◆ **EXERCISE**
Every line of the material needs an exact copy, apart from the images.

◆ **COLLECTED DATA**
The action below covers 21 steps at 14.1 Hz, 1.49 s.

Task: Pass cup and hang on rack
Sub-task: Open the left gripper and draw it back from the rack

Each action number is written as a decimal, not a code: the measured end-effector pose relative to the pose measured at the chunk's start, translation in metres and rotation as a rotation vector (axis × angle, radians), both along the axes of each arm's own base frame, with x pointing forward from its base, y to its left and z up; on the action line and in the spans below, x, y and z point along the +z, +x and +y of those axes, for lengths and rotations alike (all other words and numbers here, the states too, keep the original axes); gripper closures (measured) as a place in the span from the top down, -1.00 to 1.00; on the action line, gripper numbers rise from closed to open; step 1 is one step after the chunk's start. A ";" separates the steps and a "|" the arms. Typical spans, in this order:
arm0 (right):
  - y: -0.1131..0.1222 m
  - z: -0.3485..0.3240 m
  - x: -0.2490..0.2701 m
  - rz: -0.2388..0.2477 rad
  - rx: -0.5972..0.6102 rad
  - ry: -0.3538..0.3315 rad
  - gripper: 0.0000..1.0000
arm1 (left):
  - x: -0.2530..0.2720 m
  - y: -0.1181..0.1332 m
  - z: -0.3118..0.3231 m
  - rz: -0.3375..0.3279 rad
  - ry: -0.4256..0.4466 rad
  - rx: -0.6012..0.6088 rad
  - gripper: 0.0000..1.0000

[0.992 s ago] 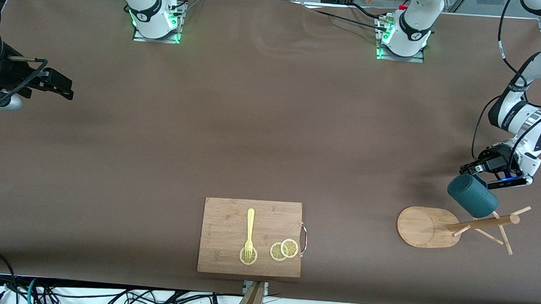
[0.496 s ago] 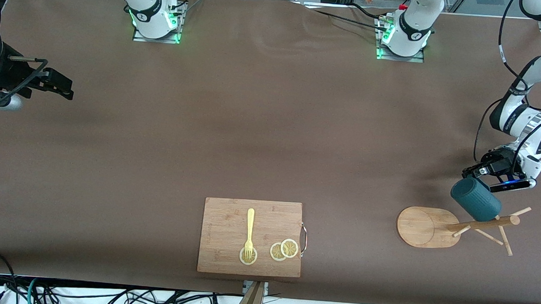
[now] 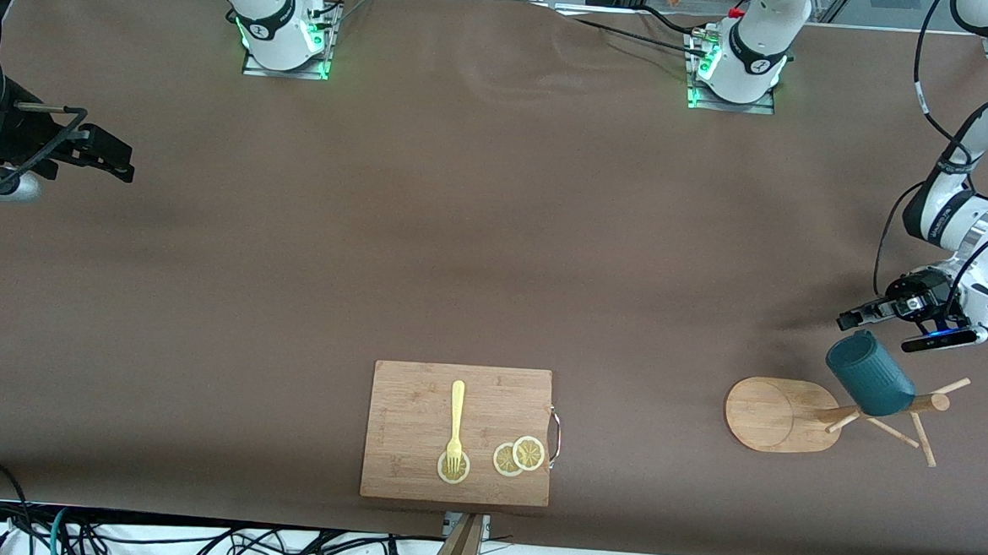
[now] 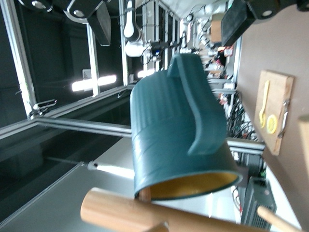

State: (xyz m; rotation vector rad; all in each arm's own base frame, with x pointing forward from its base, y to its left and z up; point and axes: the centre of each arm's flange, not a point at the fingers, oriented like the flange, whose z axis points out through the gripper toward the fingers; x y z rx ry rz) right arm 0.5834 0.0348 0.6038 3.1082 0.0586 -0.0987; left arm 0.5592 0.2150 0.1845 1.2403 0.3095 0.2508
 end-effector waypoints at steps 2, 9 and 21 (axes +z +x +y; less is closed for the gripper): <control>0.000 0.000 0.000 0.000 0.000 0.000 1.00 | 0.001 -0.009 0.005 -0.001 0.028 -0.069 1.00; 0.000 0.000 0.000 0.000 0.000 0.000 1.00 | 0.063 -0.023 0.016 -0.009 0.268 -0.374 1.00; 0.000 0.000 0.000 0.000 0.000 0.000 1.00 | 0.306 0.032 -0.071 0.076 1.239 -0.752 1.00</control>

◆ **PROBLEM SOLUTION**
The action below covers 21 steps at 14.1 Hz, 1.49 s.

Task: Pass cup and hang on rack
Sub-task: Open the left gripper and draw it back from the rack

Each action number is written as a decimal, not a code: the measured end-effector pose relative to the pose measured at the chunk's start, translation in metres and rotation as a rotation vector (axis × angle, radians), both along the axes of each arm's own base frame, with x pointing forward from its base, y to its left and z up; on the action line and in the spans below, x, y and z point along the +z, +x and +y of those axes, for lengths and rotations alike (all other words and numbers here, the states too, keep the original axes); gripper closures (measured) as a place in the span from the top down, -1.00 to 1.00; on the action line, gripper numbers rise from closed to open; step 1 is one step after the chunk's start. A ";" separates the steps and a "|" the arms. Typical spans, in this order:
arm0 (right):
  - y: -0.1131..0.1222 m
  - z: -0.3485..0.3240 m
  - x: -0.2490..0.2701 m
  - rz: -0.2388..0.2477 rad
  - rx: -0.5972..0.6102 rad
  - ry: -0.3538..0.3315 rad
  - gripper: 0.0000..1.0000
arm1 (left):
  - x: -0.2530..0.2720 m
  - y: -0.1181..0.1332 m
  - z: -0.3118..0.3231 m
  - rz: -0.3375..0.3279 rad
  - ry: -0.4256..0.4466 rad
  - rx: -0.6012..0.6088 rad
  - gripper: 0.0000..1.0000

[0.992 s ago] 
[0.496 s ago] 
[now] 
[now] 

State: (xyz m; rotation vector rad; all in each arm's own base frame, with x pointing forward from its base, y to its left and z up; point and axes: the centre of each arm's flange, not a point at the fingers, oriented like the flange, whose z axis points out through the gripper toward the fingers; x y z rx ry rz) right arm 0.5834 0.0348 0.6038 3.1082 0.0586 -0.0987; left arm 0.5592 0.2150 0.1845 1.2403 0.3095 0.2508
 end-effector waypoints at steps 2, 9 and 21 (axes +z +x +y; less is closed for the gripper): <control>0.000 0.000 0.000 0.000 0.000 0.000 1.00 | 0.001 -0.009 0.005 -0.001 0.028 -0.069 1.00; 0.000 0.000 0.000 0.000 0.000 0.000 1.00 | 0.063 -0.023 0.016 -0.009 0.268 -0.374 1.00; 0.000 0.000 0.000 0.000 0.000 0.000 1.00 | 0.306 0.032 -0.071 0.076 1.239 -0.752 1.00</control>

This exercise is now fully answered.